As Interim President Kotlikoff pointed out in a recent op-ed in The Sun, we need to take action on climate change. However, how he proposes Cornell does so is troublingly flawed. He suggests that the University should not begin decarbonizing campus heat in the near term because, on Cornell’s incorrect analysis, switching to electrified heat will backfire by increasing greenhouse gas emissions relative to continued use of Cornell’s gas-fired plant for heating.

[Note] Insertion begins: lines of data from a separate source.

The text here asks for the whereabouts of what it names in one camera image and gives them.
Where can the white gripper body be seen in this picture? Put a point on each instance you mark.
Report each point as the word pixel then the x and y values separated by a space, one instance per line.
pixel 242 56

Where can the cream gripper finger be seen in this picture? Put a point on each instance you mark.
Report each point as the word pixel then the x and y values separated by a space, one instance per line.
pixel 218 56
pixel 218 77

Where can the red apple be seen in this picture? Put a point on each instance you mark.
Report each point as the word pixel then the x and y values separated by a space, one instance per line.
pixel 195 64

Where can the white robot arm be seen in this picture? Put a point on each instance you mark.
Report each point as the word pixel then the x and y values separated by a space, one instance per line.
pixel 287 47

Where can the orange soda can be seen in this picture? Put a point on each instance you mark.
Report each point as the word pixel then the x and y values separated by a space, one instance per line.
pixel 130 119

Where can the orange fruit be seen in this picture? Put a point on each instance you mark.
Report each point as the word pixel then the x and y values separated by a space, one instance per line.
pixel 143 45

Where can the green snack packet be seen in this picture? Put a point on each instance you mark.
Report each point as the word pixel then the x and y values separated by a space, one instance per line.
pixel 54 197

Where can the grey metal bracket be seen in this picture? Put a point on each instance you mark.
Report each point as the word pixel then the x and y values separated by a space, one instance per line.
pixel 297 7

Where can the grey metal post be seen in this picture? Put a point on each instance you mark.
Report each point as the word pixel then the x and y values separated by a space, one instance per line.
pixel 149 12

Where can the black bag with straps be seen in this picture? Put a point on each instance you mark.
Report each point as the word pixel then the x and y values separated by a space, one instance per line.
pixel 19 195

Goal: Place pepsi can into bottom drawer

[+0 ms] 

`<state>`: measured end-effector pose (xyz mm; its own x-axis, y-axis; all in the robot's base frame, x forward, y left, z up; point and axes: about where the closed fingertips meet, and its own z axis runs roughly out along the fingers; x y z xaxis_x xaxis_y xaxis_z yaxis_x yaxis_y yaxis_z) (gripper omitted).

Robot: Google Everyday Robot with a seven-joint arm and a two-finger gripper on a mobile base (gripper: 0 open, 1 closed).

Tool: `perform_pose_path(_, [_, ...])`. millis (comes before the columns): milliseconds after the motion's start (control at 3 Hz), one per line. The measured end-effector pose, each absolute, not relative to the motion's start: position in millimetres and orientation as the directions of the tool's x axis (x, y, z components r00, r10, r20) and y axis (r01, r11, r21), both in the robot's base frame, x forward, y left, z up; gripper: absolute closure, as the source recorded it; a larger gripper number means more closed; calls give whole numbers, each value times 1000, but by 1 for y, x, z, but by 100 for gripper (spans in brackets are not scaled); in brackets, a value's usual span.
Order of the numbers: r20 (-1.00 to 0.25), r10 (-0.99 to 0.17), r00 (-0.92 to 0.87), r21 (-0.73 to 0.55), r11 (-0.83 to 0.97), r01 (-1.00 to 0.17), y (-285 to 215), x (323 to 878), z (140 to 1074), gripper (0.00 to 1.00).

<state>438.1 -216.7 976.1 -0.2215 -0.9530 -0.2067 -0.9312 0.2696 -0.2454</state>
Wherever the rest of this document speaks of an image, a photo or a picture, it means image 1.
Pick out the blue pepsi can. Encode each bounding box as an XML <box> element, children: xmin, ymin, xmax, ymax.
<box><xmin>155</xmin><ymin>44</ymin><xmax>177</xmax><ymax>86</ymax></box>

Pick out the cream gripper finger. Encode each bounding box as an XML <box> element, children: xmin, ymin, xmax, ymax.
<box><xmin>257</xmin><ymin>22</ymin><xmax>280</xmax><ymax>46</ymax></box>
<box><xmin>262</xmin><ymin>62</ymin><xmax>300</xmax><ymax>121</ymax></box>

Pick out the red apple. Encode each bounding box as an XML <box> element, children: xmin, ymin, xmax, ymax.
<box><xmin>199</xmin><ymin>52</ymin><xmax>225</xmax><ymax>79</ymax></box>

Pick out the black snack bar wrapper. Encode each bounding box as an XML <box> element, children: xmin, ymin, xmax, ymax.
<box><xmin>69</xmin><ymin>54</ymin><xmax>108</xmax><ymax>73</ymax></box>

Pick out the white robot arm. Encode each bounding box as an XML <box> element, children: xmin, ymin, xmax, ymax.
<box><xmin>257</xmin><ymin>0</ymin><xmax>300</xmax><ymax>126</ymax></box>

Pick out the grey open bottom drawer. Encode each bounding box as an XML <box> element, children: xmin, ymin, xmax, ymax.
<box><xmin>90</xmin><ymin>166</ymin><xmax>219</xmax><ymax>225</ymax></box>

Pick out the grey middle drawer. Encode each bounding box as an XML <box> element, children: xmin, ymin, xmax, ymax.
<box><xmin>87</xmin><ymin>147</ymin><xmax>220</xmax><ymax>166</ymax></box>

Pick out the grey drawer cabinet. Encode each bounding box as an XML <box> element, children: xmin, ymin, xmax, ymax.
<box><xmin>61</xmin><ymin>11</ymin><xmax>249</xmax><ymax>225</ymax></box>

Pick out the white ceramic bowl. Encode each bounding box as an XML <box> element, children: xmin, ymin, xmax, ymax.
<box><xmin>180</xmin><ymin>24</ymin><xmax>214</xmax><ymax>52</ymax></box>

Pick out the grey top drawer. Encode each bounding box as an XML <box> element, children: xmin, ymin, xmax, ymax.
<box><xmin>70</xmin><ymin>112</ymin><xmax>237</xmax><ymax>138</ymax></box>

Cornell’s argument is well-intentioned but wrong and sets a dangerous precedent that severely undermines climate action here and everywhere. 

Unwittingly, the Cornell president platformed a talking point for the American Gas Association (henceforth referred to as Big Oil), which is based on the wrong conclusion from the wrong choice of method: a short-run instead of a long-run emission rate analysis. Decisions about building electrification need to be based on a long-run perspective, not a short-run snapshot. The crux of the matter is: Should we adopt a long-run view and build now for the renewable energy transition we need, or adopt a short-run perspective and delay action until the grid has already largely transitioned? 

Cornell and Big Oil appear united in their approach: We should make decarbonization decisions based on a short-run analysis.As Big Oil knows well, this incorrect methodology dramatically underestimates the benefits of decarbonization and would cripple progressive electrification laws in both the short and long term, in Ithaca and most of the U.S. 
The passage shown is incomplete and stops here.